* _Required work_
An exact transcription of the lines below, from the first through the one containing "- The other", is the only output wanted.

* _Supplied information_

»»

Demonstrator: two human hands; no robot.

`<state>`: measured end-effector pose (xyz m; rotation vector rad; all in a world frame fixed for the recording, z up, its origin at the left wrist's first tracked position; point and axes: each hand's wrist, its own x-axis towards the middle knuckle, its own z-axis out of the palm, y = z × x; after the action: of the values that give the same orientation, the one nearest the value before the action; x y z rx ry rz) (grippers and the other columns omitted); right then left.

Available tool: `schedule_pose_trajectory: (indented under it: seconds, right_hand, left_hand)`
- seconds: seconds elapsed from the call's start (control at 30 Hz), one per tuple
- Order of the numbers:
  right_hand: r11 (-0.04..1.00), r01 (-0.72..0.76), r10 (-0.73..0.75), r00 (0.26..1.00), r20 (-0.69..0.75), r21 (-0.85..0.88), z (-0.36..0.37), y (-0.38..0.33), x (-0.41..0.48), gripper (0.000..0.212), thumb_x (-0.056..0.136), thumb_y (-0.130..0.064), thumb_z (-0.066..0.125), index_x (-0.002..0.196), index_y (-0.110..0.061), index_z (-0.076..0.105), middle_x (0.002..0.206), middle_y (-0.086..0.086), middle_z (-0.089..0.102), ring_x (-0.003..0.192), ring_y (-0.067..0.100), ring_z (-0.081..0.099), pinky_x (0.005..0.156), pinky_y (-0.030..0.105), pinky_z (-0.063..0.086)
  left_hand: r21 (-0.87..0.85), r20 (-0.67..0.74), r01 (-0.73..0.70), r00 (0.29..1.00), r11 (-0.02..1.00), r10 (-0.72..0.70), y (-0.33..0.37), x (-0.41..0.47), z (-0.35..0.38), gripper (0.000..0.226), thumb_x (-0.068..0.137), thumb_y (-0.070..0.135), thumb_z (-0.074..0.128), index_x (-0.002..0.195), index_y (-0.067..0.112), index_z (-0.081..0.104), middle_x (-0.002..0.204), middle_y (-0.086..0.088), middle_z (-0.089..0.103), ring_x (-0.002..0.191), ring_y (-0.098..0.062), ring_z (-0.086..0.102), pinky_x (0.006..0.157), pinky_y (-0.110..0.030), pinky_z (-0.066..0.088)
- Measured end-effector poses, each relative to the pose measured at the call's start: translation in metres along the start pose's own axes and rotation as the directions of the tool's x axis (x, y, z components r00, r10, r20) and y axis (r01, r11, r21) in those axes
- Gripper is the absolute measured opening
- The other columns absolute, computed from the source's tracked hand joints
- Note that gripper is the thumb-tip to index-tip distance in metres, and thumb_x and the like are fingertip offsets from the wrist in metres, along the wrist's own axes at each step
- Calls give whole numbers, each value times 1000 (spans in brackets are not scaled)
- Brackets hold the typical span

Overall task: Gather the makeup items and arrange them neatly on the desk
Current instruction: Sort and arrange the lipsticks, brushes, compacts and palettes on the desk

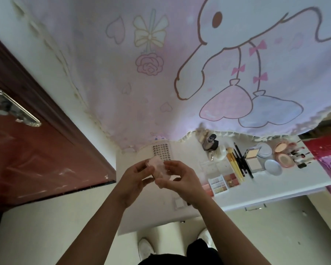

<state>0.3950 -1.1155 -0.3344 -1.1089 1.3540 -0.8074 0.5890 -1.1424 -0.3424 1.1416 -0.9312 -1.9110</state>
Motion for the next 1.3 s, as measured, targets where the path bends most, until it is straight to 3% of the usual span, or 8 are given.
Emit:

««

* _Answer area_
Demonstrator: two human hands; no robot.

`<state>`: measured end-effector pose (xyz m; rotation vector rad; all in a world frame fixed for the recording, z up, its origin at the left wrist's first tracked position; point and axes: each hand's wrist, its own x-axis towards the middle knuckle, its own z-axis out of the palm, y = z × x; after the action: of the values that give the same orientation, the one nearest the value before the action; x y z rx ry rz) (grippers and the other columns omitted); right then left.

Available tool: `schedule_pose_trajectory: (indented under it: seconds, right_hand, left_hand)`
- seconds: seconds elapsed from the call's start (control at 30 Hz), one per tuple
- Order of the numbers:
  right_hand: r11 (-0.04..1.00), r01 (-0.72..0.76), r10 (-0.73..0.75), r00 (0.26..1.00), r20 (-0.69..0.75), r21 (-0.85..0.88), z (-0.36..0.37), y (-0.38..0.33), x (-0.41..0.48), gripper (0.000..0.212), thumb_x (-0.056..0.136), thumb_y (-0.130..0.064), thumb_z (-0.066..0.125), index_x (-0.002..0.196), index_y (-0.110..0.061), index_z (-0.076..0.105), middle_x (0.002..0.206), middle_y (-0.086..0.086), middle_z (-0.089..0.102), ring_x (-0.003..0.192), ring_y (-0.067..0.100), ring_z (-0.081..0.099), pinky_x (0.005..0.156), pinky_y (-0.030..0.105), pinky_z (-0.063..0.086)
  left_hand: r21 (-0.87..0.85), r20 (-0.67..0.74), r01 (-0.73..0.70), r00 (0.29..1.00), r11 (-0.02..1.00), r10 (-0.72..0.70), y (-0.33..0.37), x (-0.41..0.47), z (-0.35..0.38), gripper (0.000..0.226), thumb_x (-0.068..0.137), thumb_y (-0.070..0.135), thumb_z (-0.074..0.128), index_x (-0.002..0.195), index_y (-0.067..0.112), index_z (-0.081..0.104), middle_x (-0.002..0.204), middle_y (-0.086..0.088), middle_z (-0.089..0.103), ring_x (-0.002..0.191), ring_y (-0.098..0.062), ring_z (-0.086..0.102), pinky_x (0.006..0.157), pinky_y (-0.110..0.030), pinky_z (-0.066..0.088)
- Measured end-effector poses, each relative to the pose measured at the call's start: translation in metres along the start pose's own axes and rotation as the directions of the tool's x axis (x, y, z components r00, r10, r20) and y axis (r01, r11, r21) in those axes
- Gripper is the absolute measured opening
- The other columns absolute, computed from the source's tracked hand joints

No additional work is needed on this exercise.